Como estava seco para ver filmes feitos neste século, não impus limites para o Festival de Cinema Contemporâneo do Diário da Fonte. A sede jamais satisfeita procura não encarar cada sessão como perda de tempo, mesmo que a obra não esteja à altura das expectativas. Como é o caso de Les égarés (2003), de André Téchiné, com Emmanuelle Béart (Odile), Gaspard Ulliel (Yvan), Grégoire Leprince-Ringuet (Philippe) e Clémence Meyer (Cathy). O dicionário Le Petit Robert informa que égaré é aquele que perdeu seu caminho e também sua saúde mental. Uma viúva e filhos (um casal de adolescentes), vítimas da invasão alemã na segunda guerra, saem da estrada e ocupam uma casa, onde convivem com um refugiado de reformatório. É mais um filme sobre o massacre das populações desarmadas. Vimos recentemente como São Paulo reagiu à matança generalizada: todos se recolheram às suas casas e deixaram o caminho livre para os criminosos. Na atual conjuntura, não haveria outra coisa a fazer. Mas, tem gente que imagina outra coisa: e se os desgarrados, os inermes, as vítimas mudassem de postura e se transformassem em exércitos? O que seriam dos assassinos, dos invasores, dos ditadores, dos bandidos? Qual seria a estratégia para implantar uma nova postura em toda a população, sem restrição de sexo, idade, situação social?

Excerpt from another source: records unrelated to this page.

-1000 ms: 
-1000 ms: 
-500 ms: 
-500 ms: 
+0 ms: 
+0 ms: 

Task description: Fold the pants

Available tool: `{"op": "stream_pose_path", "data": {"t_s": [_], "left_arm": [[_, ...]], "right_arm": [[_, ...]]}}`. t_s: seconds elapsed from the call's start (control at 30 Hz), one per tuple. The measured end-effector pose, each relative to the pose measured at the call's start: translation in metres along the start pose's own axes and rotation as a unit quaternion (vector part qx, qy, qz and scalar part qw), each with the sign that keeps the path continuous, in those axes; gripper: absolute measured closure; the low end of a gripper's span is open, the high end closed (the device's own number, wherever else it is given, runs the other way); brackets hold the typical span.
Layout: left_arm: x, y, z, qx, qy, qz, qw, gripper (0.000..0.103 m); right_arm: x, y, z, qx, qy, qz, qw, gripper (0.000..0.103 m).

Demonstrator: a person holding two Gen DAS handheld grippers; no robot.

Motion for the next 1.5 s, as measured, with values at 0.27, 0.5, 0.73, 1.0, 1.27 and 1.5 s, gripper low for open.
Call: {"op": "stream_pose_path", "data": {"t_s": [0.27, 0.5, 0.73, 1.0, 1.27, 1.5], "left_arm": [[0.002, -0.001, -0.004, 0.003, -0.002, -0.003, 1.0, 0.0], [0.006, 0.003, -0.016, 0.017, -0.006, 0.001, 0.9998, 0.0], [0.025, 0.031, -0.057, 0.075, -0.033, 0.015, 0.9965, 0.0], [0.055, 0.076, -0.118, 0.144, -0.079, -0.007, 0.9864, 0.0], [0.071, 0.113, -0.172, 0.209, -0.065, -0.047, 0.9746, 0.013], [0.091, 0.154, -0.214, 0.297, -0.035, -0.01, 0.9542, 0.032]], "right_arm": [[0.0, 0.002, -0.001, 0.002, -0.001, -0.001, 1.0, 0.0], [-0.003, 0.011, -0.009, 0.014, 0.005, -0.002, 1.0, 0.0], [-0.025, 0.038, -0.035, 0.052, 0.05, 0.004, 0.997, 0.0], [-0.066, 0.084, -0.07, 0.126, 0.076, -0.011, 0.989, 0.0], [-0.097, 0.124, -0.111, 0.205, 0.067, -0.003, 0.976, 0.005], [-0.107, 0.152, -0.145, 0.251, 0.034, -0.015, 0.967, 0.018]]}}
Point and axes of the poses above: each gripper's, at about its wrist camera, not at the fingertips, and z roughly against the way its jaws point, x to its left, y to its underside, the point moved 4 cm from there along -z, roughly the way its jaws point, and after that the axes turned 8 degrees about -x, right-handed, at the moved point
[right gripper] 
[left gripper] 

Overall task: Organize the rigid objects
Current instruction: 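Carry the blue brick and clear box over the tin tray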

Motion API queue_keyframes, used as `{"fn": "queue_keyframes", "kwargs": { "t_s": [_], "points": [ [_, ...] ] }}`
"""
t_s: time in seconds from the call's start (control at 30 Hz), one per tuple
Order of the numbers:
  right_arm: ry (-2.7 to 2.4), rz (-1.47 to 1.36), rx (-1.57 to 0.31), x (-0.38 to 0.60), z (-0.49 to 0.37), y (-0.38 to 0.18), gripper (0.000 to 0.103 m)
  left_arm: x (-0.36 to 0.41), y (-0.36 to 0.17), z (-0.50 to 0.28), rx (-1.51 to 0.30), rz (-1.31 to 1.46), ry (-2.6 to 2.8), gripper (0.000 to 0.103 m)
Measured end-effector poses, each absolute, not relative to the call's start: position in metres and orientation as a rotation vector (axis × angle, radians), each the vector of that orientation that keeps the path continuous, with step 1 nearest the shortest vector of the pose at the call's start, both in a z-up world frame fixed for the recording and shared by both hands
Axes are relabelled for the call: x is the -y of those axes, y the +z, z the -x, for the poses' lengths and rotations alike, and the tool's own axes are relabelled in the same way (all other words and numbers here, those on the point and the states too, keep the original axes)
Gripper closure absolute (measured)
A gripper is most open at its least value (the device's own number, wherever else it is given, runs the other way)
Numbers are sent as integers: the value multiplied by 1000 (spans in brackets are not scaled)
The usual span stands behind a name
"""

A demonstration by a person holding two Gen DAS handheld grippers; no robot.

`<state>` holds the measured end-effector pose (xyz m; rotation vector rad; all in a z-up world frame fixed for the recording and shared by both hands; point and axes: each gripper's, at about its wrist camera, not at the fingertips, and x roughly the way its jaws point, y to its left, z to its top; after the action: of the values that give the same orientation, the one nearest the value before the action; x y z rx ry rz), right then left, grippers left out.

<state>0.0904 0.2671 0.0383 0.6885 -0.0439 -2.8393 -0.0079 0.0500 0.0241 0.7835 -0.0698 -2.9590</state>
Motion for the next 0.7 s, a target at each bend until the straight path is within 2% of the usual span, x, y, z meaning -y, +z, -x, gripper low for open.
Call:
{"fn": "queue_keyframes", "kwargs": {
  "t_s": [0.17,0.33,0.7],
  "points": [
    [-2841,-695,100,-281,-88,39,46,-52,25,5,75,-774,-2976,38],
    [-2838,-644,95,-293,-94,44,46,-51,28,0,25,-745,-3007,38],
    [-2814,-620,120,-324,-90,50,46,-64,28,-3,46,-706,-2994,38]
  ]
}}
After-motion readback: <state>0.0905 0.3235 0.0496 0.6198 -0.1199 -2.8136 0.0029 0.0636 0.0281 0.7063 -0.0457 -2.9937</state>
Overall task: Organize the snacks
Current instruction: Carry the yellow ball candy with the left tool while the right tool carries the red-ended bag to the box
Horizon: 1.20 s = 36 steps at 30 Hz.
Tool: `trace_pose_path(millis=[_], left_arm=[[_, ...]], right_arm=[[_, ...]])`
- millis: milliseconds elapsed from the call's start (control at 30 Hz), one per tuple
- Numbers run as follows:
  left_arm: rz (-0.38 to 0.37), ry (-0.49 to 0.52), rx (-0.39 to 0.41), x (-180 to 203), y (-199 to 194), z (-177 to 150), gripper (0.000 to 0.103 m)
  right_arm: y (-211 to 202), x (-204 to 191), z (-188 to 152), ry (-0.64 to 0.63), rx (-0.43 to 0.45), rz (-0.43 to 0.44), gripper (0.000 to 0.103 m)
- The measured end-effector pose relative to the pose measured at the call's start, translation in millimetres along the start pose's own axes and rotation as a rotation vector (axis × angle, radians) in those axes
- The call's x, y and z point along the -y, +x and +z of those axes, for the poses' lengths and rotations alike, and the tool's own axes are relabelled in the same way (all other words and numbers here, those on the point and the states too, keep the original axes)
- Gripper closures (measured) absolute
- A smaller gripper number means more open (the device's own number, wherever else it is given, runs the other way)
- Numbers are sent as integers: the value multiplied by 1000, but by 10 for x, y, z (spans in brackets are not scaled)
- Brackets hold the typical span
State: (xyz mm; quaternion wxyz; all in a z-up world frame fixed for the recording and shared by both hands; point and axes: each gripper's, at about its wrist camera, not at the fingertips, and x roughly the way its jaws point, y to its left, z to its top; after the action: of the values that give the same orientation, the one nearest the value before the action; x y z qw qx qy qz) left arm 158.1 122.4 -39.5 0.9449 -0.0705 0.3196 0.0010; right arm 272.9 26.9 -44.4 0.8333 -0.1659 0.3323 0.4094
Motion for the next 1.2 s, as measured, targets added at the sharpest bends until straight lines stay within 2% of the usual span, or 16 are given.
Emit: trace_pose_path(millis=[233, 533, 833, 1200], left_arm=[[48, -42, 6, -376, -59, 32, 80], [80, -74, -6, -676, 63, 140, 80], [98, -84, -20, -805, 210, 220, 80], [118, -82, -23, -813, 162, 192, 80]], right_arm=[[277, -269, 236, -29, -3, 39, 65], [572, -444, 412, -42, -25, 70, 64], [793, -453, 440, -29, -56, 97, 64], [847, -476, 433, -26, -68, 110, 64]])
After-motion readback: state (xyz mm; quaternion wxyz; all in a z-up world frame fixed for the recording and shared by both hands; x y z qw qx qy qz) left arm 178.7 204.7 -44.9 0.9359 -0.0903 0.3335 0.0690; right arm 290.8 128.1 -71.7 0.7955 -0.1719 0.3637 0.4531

ETERNOS - O exemplo do Vietnã, lembram os que se dedicam a esse assunto, em que todos se engajaram na luta contra a invasão sucessiva de exércitos das potências, é o mais próximo exemplo. Mas estamos em outra situação. Hoje as populações são misturadas, há de tudo num bairro, numa cidade, numa nação. Não se trataria de unir guetos organizados étnicos ou sociais, mas fazer de cada família, cada indivíduo, cada rua, um foco de resistência e contra-ataque. Seria o fim da meia dúzia de bandidos que dominam uma favela e agora bairros inteiros de classe média. Como isso poderia ser feito sem armas, sem identificação entre vizinhos? Como fazer com que cada um se convencesse que morrerá se não reagir, e que também poderá morrer se reagir, mas se a última opção for a escolhida, haverá uma chance, pelo menos para quem sobreviver. Pois há exaustão de gente sendo jogada de um lado para outro como se fosse gado. Na hora em que o fugitivo voltar-se contra o perseguidor, seja em que situação for, haverá uma reversão do quadro atual. Para isso, deve se estar pronto para morrer, dizem as fontes envolvidas com o problema. Quem está? Ninguém. Todos nós somos eternos. Por isso morremos como moscas, em cada esquina do mundo aniquilado. Não sei se concordo com tuda essa análise.

BARBÁRIE - No Iraque, dirão, o povo está contra o invasor e morre a toda hora, em massa, sob a mira das armas dos que foram lá, digamos, implantar a democracia. Não é um bom exemplo. A massa sempre está ou na mão de quem vem para agredir, ou de quem está dentro da comunidade e decide ser o valentão ou o coberto de razão. Uma nova postura deveria ser romper com esse circulo vicioso e aniquilar todo tipo de tirania de grupos organizados. Para isso, a população inteira estaria disposta a lutar, em cada palmo do território conflagrado. O planeta pegou fogo, há exploração demais e estamos numa situação sem volta. A revolta contra a miséria foi usada para manter a situação. Os falsos líderes tomaram conta de parte do butim e querem se perpetuar como dinastias. Como poderão ser derrotados, se até o sistema de eleição está enquadrado nos mesmos de sempre, que são eleitos sempre da mesma forma? Ou seja, há vários tipos de matanças, massacres e invasões e as populações são impotentes diante de tanta malandragem e barbárie. Será que os fatos da História acontecem em vão? Nada aprendemos nunca? É o que muita gente se pergunta.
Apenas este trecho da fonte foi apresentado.